REQUIRED WORK -> Drop the pictures and restate the rest of the listing word for word.

::: RAW DATA :::

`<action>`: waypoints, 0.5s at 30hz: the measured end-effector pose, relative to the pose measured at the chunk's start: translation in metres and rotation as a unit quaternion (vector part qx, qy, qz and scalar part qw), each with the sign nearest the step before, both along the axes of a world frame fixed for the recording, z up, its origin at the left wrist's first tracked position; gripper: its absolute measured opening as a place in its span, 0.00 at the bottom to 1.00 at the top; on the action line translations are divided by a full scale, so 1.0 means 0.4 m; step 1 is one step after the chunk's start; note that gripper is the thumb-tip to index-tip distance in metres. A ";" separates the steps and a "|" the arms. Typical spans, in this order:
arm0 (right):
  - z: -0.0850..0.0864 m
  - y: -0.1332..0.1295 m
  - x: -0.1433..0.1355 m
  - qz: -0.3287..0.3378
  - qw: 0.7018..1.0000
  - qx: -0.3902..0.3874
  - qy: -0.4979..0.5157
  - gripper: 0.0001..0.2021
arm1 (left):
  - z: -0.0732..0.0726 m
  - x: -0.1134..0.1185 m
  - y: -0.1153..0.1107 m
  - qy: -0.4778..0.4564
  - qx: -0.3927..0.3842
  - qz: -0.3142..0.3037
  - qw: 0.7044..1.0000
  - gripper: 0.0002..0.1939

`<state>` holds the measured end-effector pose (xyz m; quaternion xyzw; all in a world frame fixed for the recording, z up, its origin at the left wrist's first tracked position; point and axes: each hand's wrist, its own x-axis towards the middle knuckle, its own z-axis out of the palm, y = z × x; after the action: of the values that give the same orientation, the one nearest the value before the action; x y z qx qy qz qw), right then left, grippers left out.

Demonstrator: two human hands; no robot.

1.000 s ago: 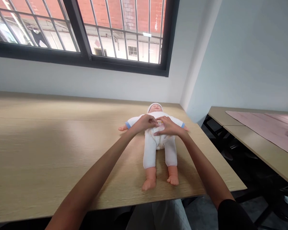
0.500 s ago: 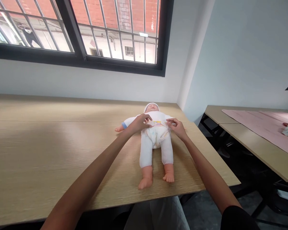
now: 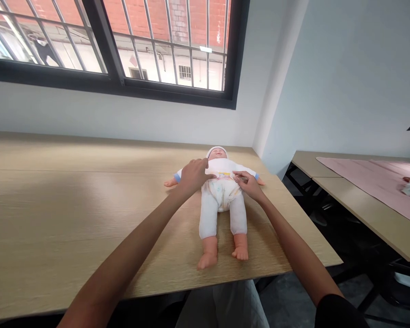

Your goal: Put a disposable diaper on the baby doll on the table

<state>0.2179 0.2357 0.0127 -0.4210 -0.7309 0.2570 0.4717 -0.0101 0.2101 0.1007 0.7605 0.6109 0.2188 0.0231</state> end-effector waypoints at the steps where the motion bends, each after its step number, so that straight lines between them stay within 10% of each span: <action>1: 0.001 0.000 0.000 -0.007 1.000 0.005 0.007 0.18 | 0.004 -0.001 -0.003 -0.016 -0.010 -0.010 1.000 0.12; 15: 0.015 -0.015 -0.020 0.011 0.999 0.031 0.023 0.15 | -0.026 0.013 0.015 -0.073 -0.080 -0.052 0.993 0.06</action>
<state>0.2101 0.2297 0.0187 -0.3925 -0.7321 0.2486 0.4982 -0.0051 0.2160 0.0901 0.7692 0.5825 0.2226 0.1395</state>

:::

EXERCISE RESPONSE ->
`<action>`: waypoints, 0.5s at 30hz: the measured end-effector pose, relative to the pose measured at the chunk's start: translation in metres and rotation as a unit quaternion (vector part qx, qy, qz and scalar part qw), each with the sign nearest the step before, both along the axes of a world frame fixed for the recording, z up, its origin at the left wrist's first tracked position; gripper: its absolute measured opening as a place in its span, 0.00 at the bottom to 1.00 at the top; on the action line translations are divided by a full scale, so 1.0 means 0.4 m; step 1 is one step after the chunk's start; note that gripper is the thumb-tip to index-tip distance in metres. A ";" separates the steps and a "|" the arms. Typical spans, in this order:
arm0 (right):
  - z: -0.0850..0.0864 m
  - y: -0.1332..0.1295 m
  - x: -0.1433..0.1355 m
  - qz: -0.3287..0.3378
  - qw: 0.7018..1.0000
  - qx: -0.3902..0.3874
  - qy: -0.4979..0.5157
  - gripper: 0.0001..0.2021
arm1 (left):
  - z: -0.0732..0.0726 m
  - x: -0.1134..0.1185 m
  - y: -0.1153..0.1107 m
  - qy: -0.4778..0.4564
  - qx: -0.3927..0.3842
  - qz: -0.3142..0.3037
  - qw: 0.7044..1.0000
  - gripper: 0.0002..0.1939

`<state>` holds the measured end-effector pose (xyz m; quaternion xyzw; all in a world frame fixed for the recording, z up, its origin at the left wrist's first tracked position; point and axes: each hand's wrist, its own x-axis towards the middle knuckle, its own z-axis out of the palm, y = z × x; after the action: of the values that give the same orientation, the one nearest the value before the action; x y z qx qy qz qw), right then left, grippers left out.

Demonstrator: two human hands; no robot.

1.000 s ago: 
0.500 s ago: 
now: 

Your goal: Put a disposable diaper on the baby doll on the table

<state>0.2179 0.2357 0.0127 -0.4210 -0.7309 0.2570 0.4717 -0.0101 0.2101 0.1007 0.7605 0.6109 0.2188 0.0231</state> end-effector waypoints at the steps where the motion bends, each after its step number, so that straight lines between them stay within 10% of each span: <action>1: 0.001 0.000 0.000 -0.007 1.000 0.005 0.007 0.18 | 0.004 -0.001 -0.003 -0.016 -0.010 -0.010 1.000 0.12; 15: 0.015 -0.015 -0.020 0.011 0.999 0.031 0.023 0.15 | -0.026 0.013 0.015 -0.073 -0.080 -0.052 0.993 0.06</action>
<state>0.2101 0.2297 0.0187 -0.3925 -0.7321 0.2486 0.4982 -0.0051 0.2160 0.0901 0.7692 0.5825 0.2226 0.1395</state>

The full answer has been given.